One would think with that kind of initial leadership, that this church would never receive much rebuke from the Lord Jesus – especially THIS kind of rebuke in which they are shown to have abandoned their love for God! Yet within John’s own lifetime, that was exactly what happened. This was a letter from the Lord Jesus that he likely had to take back to his home church (imagine what that was like!). This goes to underscore the importance of what Jesus says in this letter. If it happened to Ephesus – it could happen to ANY church, including our own. Our love for God is absolutely foundational to our existence as a church – if we get that one wrong, it doesn’t matter much what else we get right.

Revelation 2:1-7 (NKJV)
1 “To the angel of the church of Ephesus write, ‘These things says He who holds the seven stars in His right hand, who walks in the midst of the seven golden lampstands:

A. Remember “angel” = “messenger” & is likely a reference to the pastor/elders of the church. Heavenly angels surely surround us, observe us, and even assist us (likely at times we are never aware), but obviously angels can not change the direction of a church. That’s left to the people.
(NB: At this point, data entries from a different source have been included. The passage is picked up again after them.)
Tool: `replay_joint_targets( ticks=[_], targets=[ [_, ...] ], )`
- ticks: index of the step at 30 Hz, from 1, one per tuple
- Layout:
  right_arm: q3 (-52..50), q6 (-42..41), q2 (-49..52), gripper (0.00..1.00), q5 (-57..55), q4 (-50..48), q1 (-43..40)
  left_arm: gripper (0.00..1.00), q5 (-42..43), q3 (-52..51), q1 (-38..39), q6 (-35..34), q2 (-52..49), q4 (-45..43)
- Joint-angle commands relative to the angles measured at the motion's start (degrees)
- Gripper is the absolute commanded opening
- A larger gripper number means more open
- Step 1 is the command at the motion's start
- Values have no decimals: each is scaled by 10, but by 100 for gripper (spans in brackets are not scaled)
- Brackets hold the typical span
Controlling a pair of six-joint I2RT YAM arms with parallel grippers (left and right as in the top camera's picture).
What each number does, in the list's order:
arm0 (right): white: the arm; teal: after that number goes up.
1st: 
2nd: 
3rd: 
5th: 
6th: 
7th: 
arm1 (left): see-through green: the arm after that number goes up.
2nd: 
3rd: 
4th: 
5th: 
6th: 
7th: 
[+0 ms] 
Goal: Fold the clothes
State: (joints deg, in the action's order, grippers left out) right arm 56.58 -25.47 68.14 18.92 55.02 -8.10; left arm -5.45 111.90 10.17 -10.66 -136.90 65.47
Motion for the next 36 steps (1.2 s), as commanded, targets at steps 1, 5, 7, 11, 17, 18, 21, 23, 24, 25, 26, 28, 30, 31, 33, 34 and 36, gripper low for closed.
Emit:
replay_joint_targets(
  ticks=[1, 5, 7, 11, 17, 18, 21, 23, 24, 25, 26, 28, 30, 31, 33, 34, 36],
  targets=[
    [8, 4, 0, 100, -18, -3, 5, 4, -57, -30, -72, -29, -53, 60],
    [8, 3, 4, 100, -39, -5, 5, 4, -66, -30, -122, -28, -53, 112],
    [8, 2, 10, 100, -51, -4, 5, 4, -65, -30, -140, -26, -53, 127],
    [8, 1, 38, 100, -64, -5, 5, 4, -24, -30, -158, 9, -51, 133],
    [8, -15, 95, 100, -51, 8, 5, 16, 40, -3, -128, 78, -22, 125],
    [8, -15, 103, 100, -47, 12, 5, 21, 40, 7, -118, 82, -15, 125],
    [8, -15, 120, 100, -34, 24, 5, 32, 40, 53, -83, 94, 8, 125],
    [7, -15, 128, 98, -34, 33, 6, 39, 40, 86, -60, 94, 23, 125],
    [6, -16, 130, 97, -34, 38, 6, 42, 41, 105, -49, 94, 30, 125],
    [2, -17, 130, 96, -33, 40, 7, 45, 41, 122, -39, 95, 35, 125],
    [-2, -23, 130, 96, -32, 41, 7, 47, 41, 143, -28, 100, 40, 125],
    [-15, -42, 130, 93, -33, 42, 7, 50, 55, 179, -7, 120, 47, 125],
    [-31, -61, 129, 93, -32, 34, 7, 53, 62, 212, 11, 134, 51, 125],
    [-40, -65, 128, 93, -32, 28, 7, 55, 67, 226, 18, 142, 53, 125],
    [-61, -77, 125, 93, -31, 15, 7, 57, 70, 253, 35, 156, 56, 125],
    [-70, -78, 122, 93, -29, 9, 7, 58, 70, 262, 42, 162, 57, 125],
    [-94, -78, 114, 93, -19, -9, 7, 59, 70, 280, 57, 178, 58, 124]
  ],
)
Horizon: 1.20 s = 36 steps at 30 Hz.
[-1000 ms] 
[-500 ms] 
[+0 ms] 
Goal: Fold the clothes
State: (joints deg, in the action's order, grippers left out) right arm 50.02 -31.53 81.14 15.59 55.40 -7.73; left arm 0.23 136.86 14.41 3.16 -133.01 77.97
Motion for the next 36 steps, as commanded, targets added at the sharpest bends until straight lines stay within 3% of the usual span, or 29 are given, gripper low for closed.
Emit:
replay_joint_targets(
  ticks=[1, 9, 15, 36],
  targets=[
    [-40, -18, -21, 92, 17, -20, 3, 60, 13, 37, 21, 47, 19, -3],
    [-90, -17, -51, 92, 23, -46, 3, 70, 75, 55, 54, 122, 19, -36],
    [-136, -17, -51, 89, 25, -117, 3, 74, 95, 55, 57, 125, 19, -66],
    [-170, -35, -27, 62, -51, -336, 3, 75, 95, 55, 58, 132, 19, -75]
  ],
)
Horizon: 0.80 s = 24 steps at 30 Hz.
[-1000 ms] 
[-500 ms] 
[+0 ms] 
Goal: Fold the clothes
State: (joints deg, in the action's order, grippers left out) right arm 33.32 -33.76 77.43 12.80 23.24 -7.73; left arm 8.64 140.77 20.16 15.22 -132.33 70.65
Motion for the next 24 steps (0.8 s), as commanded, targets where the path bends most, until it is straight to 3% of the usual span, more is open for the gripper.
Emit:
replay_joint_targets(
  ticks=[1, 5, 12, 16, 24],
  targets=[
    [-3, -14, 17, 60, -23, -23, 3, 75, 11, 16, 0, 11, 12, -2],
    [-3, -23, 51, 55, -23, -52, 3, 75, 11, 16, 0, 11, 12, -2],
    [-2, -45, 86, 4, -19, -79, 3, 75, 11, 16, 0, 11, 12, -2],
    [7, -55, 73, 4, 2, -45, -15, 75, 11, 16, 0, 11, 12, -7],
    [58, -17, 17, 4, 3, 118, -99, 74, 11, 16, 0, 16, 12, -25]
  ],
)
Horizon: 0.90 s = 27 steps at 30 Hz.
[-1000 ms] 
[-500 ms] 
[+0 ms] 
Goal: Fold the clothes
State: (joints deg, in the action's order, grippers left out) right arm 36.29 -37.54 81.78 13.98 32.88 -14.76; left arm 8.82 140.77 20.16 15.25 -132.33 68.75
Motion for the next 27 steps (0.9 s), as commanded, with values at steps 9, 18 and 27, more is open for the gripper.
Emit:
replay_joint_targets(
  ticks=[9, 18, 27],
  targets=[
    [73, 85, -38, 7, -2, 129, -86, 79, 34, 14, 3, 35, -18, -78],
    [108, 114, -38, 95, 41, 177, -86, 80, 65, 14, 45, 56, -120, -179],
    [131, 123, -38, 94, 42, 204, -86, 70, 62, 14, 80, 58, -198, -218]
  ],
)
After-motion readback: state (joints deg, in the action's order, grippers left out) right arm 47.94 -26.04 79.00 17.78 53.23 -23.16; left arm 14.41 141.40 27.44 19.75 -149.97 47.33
B. In the letter, we learn three things about Jesus. 1st, Jesus holds us. Recall that the “seven stars” = the seven angels of the seven churches (Ch 1:20). To say that Jesus “holds the seven stars in His right hand” is to say that Jesus holds those angels (the pastors/messengers) in His right hand. Right hand = the strong hand, the place of power/authority… Illustrated in God’s promise to Israel of His protection: Isaiah 41:10 Fear not, for I am with you; Be not dismayed, for I am your God. I will strengthen you, Yes, I will help you, I will uphold you with My righteous right hand.’ [] Jesus holds us! Jesus sustains us – and praise God for it! If we were left to hold up ourselves & give ourselves strength, we wouldn’t last a day! Yet our life in God is not based upon our own strength; it’s based upon our Lord Jesus’ strength.

C. 2nd, Jesus is among us. He “walks in the midst of the seven golden lampstands” – that is, He walks in the midst of the seven churches (Ch 1:20), ultimately representative of all the churches. … Of course, this is exactly what Jesus said that He would do. Wherever two or three gather together in His name, He is there in the midst of them (Mt 18:20). He promised never to leave us nor forsake us (Hb 13:5) – we can trust that our Lord Jesus Christ is always spiritually among His Church.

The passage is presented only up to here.